Problem details — The full listing below is to be written out exactly.

Stored data —

+ + + +

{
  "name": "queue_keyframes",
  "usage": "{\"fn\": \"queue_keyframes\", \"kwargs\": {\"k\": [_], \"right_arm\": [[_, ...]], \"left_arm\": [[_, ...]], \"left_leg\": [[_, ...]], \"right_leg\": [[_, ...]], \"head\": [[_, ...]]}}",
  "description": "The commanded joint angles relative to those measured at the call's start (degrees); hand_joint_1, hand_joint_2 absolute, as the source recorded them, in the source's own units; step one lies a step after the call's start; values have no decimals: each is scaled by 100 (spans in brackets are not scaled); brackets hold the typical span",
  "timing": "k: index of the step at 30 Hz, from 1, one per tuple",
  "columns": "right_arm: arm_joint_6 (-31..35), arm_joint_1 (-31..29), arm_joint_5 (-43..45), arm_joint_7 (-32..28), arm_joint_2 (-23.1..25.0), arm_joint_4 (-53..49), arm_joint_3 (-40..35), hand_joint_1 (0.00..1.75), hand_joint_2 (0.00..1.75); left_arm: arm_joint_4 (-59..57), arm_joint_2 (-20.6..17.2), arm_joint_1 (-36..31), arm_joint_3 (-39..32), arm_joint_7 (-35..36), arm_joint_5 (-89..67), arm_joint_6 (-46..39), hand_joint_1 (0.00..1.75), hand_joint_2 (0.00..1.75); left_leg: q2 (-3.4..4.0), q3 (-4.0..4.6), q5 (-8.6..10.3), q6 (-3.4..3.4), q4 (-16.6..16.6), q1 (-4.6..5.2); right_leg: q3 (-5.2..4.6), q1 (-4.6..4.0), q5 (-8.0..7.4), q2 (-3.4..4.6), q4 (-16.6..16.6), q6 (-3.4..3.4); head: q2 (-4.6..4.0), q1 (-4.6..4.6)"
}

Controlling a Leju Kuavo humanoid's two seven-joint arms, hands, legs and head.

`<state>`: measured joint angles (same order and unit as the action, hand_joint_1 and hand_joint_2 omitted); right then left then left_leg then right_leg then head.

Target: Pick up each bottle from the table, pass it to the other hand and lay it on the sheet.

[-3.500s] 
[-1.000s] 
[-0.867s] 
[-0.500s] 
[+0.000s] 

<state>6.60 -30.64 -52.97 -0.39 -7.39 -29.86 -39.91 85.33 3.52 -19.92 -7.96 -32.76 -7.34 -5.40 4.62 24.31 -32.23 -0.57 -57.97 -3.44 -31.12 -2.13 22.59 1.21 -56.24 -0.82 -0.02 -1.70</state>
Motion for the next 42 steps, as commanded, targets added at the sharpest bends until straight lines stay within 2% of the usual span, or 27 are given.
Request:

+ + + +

Output for this task —
{
  "name": "queue_keyframes",
  "usage": "{\"fn\": \"queue_keyframes\", \"kwargs\": {\"k\": [_], \"right_arm\": [[_, ...]], \"left_arm\": [[_, ...]], \"left_leg\": [[_, ...]], \"right_leg\": [[_, ...]], \"head\": [[_, ...]]}}",
  "description": "The commanded joint angles relative to those measured at the call's start (degrees); hand_joint_1, hand_joint_2 absolute, as the source recorded them, in the source's own units; step one lies a step after the call's start; values have no decimals: each is scaled by 100 (spans in brackets are not scaled); brackets hold the typical span",
  "timing": "k: index of the step at 30 Hz, from 1, one per tuple",
  "columns": "right_arm: arm_joint_6 (-31..35), arm_joint_1 (-31..29), arm_joint_5 (-43..45), arm_joint_7 (-32..28), arm_joint_2 (-23.1..25.0), arm_joint_4 (-53..49), arm_joint_3 (-40..35), hand_joint_1 (0.00..1.75), hand_joint_2 (0.00..1.75); left_arm: arm_joint_4 (-59..57), arm_joint_2 (-20.6..17.2), arm_joint_1 (-36..31), arm_joint_3 (-39..32), arm_joint_7 (-35..36), arm_joint_5 (-89..67), arm_joint_6 (-46..39), hand_joint_1 (0.00..1.75), hand_joint_2 (0.00..1.75); left_leg: q2 (-3.4..4.0), q3 (-4.0..4.6), q5 (-8.6..10.3), q6 (-3.4..3.4), q4 (-16.6..16.6), q1 (-4.6..5.2); right_leg: q3 (-5.2..4.6), q1 (-4.6..4.0), q5 (-8.0..7.4), q2 (-3.4..4.6), q4 (-16.6..16.6), q6 (-3.4..3.4); head: q2 (-4.6..4.0), q1 (-4.6..4.6)"
}

Controlling a Leju Kuavo humanoid's two seven-joint arms, hands, legs and head.

`<state>`: measured joint angles (same order and unit as the action, hand_joint_1 and hand_joint_2 omitted); right then left then left_leg then right_leg then head.

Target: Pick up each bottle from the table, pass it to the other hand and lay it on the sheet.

[-3.500s] 
[-1.000s] 
[-0.867s] 
[-0.500s] 
[+0.000s] 

<state>6.60 -30.64 -52.97 -0.39 -7.39 -29.86 -39.91 85.33 3.52 -19.92 -7.96 -32.76 -7.34 -5.40 4.62 24.31 -32.23 -0.57 -57.97 -3.44 -31.12 -2.13 22.59 1.21 -56.24 -0.82 -0.02 -1.70</state>
Motion for the next 42 steps, as commanded, targets added at the sharpest bends until straight lines stay within 2% of the usual span, or 27 are given.
Request:

The response to this exercise has been given in full.